Ainsi le Human Freedom Index 2015, co-édité par trois prestigieux think tank (Fraser Institute, Canada; Cato Institute, Etats-Unis; Friedrich Naumann Stiftung, Allemagne) tient compte tant de la liberté des individus que de la liberté économique. La Suisse y apparaît en deuxième position, juste derrière Hong Kong (moins bien coté que la Suisse pour les libertés civiles, mais moins réglementé sur le plan économique). Nos voisins ne brillent guère (Autriche no 12; Allemagne no 13; France no 33; Italie no 34).

Ou alors le rapport annuel canadien du Fraser Institute «Economic Freedom of the World 2014», qui se concentre – plus limitativement – uniquement sur les conditions d’exercice des libertés économiques. La Suisse y figure en quatrième position (après Hong Kong, Singapour et la Nouvelle-Zélande), largement devant l’Allemagne (no 29), l’Autriche (no 31), la France (no 58) et l’Italie (no 79). Par ailleurs, Avenir Suisse mesure régulièrement depuis 2013 le niveau des libertés sociales et économiques dans les cantons suisses dans son Indice de liberté (les valeurs y sont en moyenne élevées partout, avec Argovie en tête et Genève en lanterne rouge).

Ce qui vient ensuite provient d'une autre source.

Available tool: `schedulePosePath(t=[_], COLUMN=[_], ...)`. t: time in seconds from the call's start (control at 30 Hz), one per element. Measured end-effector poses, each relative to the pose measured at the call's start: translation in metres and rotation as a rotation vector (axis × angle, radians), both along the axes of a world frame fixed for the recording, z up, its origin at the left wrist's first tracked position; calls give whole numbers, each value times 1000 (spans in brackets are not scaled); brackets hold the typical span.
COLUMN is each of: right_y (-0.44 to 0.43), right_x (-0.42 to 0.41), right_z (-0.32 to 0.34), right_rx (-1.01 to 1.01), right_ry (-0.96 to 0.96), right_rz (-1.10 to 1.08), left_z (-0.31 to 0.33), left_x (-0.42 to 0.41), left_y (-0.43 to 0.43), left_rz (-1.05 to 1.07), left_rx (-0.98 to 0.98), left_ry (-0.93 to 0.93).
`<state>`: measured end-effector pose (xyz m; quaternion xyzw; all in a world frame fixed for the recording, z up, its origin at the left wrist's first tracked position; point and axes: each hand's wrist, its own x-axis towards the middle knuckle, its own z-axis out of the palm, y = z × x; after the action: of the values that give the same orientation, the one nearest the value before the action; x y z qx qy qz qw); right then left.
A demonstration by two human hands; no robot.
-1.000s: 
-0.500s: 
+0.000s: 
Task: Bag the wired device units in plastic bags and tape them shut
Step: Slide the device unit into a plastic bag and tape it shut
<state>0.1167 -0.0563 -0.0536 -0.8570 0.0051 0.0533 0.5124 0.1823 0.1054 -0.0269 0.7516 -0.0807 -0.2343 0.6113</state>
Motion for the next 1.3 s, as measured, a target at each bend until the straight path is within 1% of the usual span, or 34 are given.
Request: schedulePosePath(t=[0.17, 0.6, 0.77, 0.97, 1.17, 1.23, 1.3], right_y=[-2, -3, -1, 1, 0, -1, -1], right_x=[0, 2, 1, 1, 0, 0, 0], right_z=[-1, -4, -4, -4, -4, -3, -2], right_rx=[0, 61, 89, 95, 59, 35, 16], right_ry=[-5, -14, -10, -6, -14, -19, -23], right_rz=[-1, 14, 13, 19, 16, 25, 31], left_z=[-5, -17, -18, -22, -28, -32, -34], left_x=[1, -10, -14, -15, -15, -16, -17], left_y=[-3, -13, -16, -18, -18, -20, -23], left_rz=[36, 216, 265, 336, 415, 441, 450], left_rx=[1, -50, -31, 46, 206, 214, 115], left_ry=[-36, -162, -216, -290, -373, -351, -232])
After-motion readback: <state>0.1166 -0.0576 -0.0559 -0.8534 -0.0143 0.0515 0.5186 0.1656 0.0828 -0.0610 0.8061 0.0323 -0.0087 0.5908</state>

Le succès de la Suisse repose largement sur les valeurs libérales que la pays continue à cultiver et pratiquer, quelle que soit l’étiquette sous lesquelles elles sont avancées. Ici comme ailleurs, le libéralisme vécu est donc infiniment plus puissant que le libéralisme rhétorique. Serait-ce donc le destin des valeurs libérales que de ne jamais être aussi efficaces que lorsqu’elles sont concrétisées sous d’autres labels? Le libéralisme est la «marque blanche» des pays qui fonctionnent bien.